これらの異なるバッファー系で得られた測定データ間の明らかな相違を検証するために、それぞれのバッファーを用いて阻害試験を行いました。(下図参照) RIA-10% NGSバッファーを用いた場合、CCPによる見かけ上の阻害(約80%)が観察されましたが、抗原未コートのコントロールウェルのBGノイズ値は、抗原コートウェルのOD値よりも高く、阻害試験が成立しませんでした(a)。そのため、市販の抗CCP抗体測定キットに含まれるTriton Xバッファーを使用したところ、Triton XバッファーはBGのノイズ値を有意に減少させましたが、CCPによる阻害は53%しか達成されませんでした(b)。対照的に非特異的なBGノイズ反応を伴わないChonBlock™バッファー系では、ほぼ完全な阻害(92%)が達成されました(c)。

異なるバッファー系での抗CCP抗体の阻害試験
異なるバッファー系での抗CCP抗体の阻害試験
RA患者血清を、RIA-10% NGSバッファー(a)、Triton Xバッファー(b)またはChonBlock™(c)で800倍希釈し、各希釈溶液0.8 mLをCCP溶液(0.1~1 mg/mL)0.2 mLと混和した。4℃で一昼夜放置後、サンプル溶液をグリシン(黒線)およびCCP(赤線)をコートしたウェルにそれぞれ加えた。ウェルに結合したIgG抗体量をHRP標識ヤギ抗ヒトIgG抗体で測定した。
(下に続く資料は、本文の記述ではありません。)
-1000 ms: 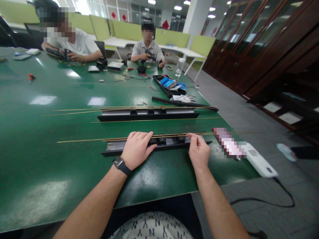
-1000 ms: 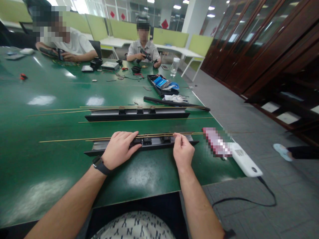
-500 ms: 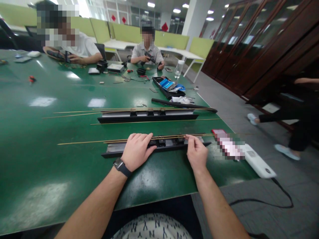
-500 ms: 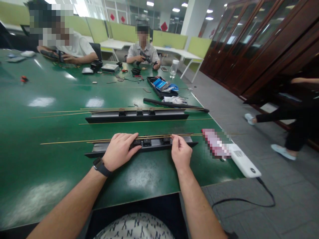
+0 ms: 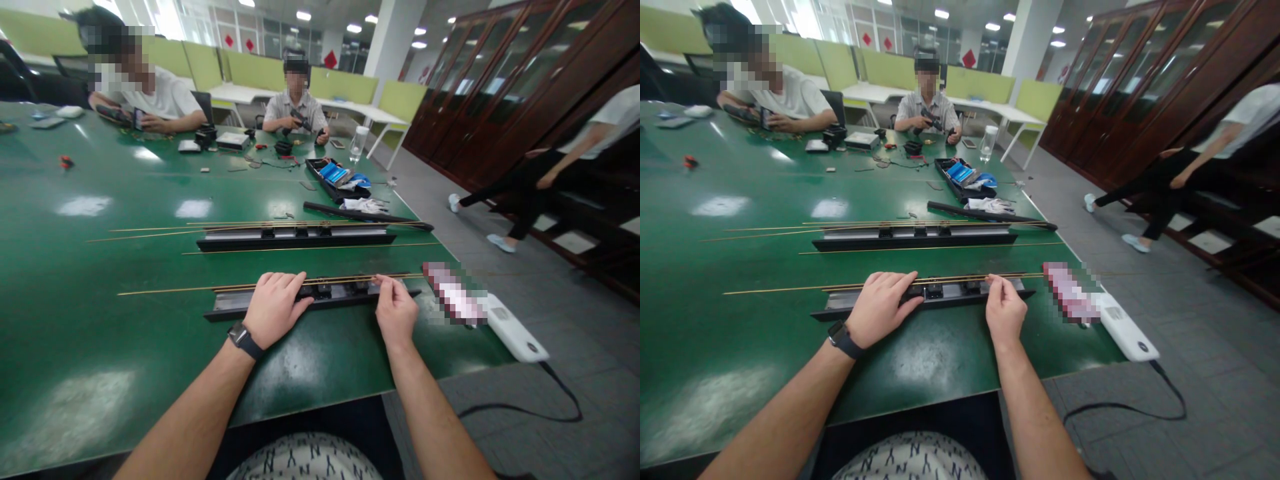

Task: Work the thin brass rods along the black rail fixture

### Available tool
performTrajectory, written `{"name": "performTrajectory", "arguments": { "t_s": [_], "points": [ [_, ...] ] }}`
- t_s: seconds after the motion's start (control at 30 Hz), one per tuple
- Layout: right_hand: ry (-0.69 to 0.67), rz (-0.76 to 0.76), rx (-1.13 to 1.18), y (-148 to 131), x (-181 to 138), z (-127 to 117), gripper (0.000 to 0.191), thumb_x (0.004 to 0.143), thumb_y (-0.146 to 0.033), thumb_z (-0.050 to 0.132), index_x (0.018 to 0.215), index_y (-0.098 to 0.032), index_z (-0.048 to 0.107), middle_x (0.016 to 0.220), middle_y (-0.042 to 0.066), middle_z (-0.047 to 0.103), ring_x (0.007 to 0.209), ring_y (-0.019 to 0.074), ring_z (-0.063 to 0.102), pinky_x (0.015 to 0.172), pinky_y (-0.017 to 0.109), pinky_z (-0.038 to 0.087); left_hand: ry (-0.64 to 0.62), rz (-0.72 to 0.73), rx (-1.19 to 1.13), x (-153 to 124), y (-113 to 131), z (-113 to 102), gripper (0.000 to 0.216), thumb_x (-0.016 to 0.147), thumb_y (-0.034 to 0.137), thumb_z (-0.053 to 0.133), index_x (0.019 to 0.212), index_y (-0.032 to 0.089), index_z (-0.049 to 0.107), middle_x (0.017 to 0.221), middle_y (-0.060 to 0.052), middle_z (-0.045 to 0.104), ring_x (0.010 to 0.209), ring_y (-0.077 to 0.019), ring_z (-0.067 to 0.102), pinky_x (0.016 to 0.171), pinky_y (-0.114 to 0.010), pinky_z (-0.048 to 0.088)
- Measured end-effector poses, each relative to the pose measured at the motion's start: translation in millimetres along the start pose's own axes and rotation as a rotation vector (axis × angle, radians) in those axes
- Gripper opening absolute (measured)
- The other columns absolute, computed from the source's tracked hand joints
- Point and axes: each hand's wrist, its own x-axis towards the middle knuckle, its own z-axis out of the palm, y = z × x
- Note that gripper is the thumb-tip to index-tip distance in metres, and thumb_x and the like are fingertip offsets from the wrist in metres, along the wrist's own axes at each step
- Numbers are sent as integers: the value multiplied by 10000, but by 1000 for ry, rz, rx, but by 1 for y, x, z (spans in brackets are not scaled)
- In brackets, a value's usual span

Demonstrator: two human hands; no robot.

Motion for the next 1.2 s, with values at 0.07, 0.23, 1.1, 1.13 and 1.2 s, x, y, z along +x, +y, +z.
{"name": "performTrajectory", "arguments": {
  "t_s": [0.07, 0.23, 1.1, 1.13, 1.2],
  "points": [
    [-9, -4, 18, 0, -1, 0, 363, 1035, -450, 521, 1088, -193, 773, 1008, 82, 818, 969, 233, 783, 945, 360, 583, 3, 1, -3, 0, 0, 0, 452, 993, 445, 628, 1345, 161, 617, 1152, -121, 751, 1079, -299, 680, 952, -463, 448],
    [-56, -20, 16, -1, -1, 0, 367, 1028, -452, 528, 1081, -195, 785, 1022, 84, 818, 982, 238, 782, 941, 360, 592, -5, -1, 13, 1, 1, -1, 445, 991, 446, 631, 1337, 165, 619, 1151, -114, 751, 1075, -298, 677, 951, -460, 446],
    [-29, 4, -46, -4, -2, -1, 389, 1032, -465, 507, 1083, -203, 790, 1042, 78, 818, 1004, 235, 777, 969, 356, 580, -14, -10, 0, 0, 1, -1, 447, 1001, 454, 602, 1352, 177, 611, 1158, -119, 747, 1068, -293, 666, 957, -463, 440],
    [-24, 9, -53, -5, -2, -1, 388, 1031, -463, 506, 1085, -204, 791, 1044, 77, 818, 1007, 235, 776, 969, 354, 578, -16, -9, 2, 0, 1, -1, 449, 1001, 456, 602, 1352, 177, 610, 1158, -119, 746, 1069, -293, 667, 957, -460, 439],
    [-11, 16, -63, -4, -1, -1, 388, 1030, -457, 503, 1084, -202, 791, 1044, 79, 818, 1007, 236, 775, 961, 351, 578, -19, -7, 3, 1, 1, -2, 451, 1001, 457, 602, 1354, 176, 607, 1160, -119, 745, 1073, -293, 668, 957, -458, 438]
  ]
}}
以上の結果からバッファーの選択により、その測定結果にBGノイズ反応と同様、抗原と血清中の免疫グロブリンとの非特異的な相互作用による偽陽性反応が含まれていることが明らかとなりました。一方で、ChonBlock™は血清サンプル中の免疫グロブリンと抗原との非特異的結合による偽陽性反応を効果的に抑制することが示されました。

血清学的抗体測定のための間接ELISA法は、その基礎となる原理の完全な意味合いを理解することなく、あまりにも長い間使用されてきました。結果の誤解や不正確なデータに基づく結論の流布を防ぐためには、プロトコルの変更が必要です。Chondrex社は新しいバッファーシステムであるChonBlock™を開発することで、ELISAの理解を深め、あらゆる研究分野での有効性を向上していきたいと考えています。